_What is being asked_: In the records below, find the line that contains "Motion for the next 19" and the line that contains "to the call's", then retype exactly those two lines and every line between them.
┌────────
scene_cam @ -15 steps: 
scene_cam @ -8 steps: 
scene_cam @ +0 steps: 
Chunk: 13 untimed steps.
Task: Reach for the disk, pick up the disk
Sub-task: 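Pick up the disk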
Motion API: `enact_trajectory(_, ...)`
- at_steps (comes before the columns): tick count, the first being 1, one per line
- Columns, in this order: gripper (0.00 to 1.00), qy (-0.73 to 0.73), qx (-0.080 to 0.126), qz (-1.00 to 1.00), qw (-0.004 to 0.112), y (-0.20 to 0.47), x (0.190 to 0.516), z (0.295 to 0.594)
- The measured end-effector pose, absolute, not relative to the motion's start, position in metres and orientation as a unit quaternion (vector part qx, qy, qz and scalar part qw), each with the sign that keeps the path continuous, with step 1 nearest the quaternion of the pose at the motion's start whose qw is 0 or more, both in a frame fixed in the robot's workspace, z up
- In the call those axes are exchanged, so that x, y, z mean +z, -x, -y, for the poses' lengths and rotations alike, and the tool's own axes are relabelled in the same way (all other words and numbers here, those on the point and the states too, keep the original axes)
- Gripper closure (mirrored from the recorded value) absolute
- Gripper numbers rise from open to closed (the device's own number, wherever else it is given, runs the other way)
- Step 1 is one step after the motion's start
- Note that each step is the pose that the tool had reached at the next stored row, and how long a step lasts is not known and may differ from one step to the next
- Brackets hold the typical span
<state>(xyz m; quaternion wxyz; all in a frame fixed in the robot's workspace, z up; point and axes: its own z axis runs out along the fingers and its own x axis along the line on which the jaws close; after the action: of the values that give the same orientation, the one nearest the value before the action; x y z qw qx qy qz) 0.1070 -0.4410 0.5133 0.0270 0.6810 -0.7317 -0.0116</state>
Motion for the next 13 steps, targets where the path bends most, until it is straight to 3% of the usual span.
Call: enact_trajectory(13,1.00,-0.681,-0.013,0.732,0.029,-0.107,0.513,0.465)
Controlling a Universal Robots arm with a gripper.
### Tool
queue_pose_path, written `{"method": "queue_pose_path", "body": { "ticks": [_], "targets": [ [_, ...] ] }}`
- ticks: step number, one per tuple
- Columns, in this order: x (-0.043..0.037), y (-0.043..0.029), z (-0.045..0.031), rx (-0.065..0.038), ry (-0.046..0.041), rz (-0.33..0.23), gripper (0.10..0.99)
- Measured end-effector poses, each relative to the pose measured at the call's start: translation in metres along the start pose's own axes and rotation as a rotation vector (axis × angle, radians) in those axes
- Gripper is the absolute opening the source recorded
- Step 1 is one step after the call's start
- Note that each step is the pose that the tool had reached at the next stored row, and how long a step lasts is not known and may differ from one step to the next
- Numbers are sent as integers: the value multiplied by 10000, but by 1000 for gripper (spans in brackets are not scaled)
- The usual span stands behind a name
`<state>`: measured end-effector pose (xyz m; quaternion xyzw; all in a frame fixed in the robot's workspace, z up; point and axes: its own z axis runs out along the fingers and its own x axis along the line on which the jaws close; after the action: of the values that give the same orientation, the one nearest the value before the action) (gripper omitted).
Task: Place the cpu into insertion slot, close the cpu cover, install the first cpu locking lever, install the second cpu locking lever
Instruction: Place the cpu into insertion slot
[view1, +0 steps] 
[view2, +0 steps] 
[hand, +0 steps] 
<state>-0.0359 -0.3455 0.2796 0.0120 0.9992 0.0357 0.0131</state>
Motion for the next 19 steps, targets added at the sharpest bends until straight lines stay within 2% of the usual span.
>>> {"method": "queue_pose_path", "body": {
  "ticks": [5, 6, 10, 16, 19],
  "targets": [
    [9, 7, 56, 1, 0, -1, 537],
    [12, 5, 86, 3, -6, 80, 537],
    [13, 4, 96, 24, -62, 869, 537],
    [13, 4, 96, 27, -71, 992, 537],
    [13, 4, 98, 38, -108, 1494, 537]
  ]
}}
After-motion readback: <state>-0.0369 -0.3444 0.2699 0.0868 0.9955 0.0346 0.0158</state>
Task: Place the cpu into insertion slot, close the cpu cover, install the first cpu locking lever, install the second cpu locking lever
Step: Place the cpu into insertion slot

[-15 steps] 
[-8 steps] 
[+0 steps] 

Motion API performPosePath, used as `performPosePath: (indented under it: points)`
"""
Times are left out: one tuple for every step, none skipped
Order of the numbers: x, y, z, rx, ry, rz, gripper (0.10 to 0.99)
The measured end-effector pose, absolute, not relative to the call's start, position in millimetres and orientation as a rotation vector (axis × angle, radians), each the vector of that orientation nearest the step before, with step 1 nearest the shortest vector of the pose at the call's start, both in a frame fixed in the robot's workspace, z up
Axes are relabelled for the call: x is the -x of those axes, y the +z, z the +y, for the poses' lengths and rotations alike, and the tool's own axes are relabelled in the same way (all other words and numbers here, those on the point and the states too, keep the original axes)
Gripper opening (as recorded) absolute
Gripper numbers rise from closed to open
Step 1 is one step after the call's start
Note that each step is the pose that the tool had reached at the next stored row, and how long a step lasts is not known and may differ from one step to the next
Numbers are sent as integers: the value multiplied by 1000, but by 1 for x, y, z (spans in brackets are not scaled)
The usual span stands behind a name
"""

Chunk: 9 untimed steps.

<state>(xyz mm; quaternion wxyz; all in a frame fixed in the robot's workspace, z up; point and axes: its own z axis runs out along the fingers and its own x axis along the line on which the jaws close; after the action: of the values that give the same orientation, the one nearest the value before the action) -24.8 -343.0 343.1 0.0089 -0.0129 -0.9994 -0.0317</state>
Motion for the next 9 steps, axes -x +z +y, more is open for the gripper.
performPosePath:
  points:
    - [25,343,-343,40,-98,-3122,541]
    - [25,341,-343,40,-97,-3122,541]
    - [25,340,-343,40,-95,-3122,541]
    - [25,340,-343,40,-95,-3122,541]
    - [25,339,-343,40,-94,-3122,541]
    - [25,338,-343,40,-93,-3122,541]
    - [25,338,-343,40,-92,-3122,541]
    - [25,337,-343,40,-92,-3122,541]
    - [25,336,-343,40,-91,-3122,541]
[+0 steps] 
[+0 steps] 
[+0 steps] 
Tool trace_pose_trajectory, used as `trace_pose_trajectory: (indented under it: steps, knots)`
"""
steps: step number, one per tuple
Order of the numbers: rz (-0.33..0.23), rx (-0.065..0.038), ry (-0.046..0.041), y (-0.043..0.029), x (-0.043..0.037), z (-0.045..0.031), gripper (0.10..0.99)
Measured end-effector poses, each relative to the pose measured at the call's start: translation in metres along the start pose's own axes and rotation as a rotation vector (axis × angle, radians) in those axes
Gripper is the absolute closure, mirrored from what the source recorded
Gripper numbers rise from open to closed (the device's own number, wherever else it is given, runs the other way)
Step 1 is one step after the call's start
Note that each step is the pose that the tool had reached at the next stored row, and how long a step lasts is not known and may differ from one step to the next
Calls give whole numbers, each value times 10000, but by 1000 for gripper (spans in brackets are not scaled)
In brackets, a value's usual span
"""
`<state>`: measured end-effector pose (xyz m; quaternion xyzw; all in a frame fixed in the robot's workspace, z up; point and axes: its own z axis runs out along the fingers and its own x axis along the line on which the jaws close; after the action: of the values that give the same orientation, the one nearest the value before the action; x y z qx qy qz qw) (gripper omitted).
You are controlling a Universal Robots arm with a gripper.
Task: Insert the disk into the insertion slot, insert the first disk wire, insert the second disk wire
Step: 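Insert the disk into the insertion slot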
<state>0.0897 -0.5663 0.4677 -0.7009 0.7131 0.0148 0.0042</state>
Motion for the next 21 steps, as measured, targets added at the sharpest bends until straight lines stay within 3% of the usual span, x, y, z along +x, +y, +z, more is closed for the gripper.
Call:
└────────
_Your solution_:
Motion for the next 19 steps, targets added at the sharpest bends until straight lines stay within 2% of the usual span.
>>> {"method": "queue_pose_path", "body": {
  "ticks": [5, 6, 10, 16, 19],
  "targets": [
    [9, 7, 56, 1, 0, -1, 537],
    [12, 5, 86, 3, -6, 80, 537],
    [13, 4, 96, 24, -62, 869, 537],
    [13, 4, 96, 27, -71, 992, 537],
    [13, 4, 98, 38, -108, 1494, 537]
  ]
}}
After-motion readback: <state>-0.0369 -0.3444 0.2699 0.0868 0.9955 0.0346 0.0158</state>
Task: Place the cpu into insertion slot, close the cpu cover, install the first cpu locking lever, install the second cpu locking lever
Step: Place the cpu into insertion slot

[-15 steps] 
[-8 steps] 
[+0 steps] 

Motion API performPosePath, used as `performPosePath: (indented under it: points)`
"""
Times are left out: one tuple for every step, none skipped
Order of the numbers: x, y, z, rx, ry, rz, gripper (0.10 to 0.99)
The measured end-effector pose, absolute, not relative to the call's start, position in millimetres and orientation as a rotation vector (axis × angle, radians), each the vector of that orientation nearest the step before, with step 1 nearest the shortest vector of the pose at the call's start, both in a frame fixed in the robot's workspace, z up

This exercise is now fully answered.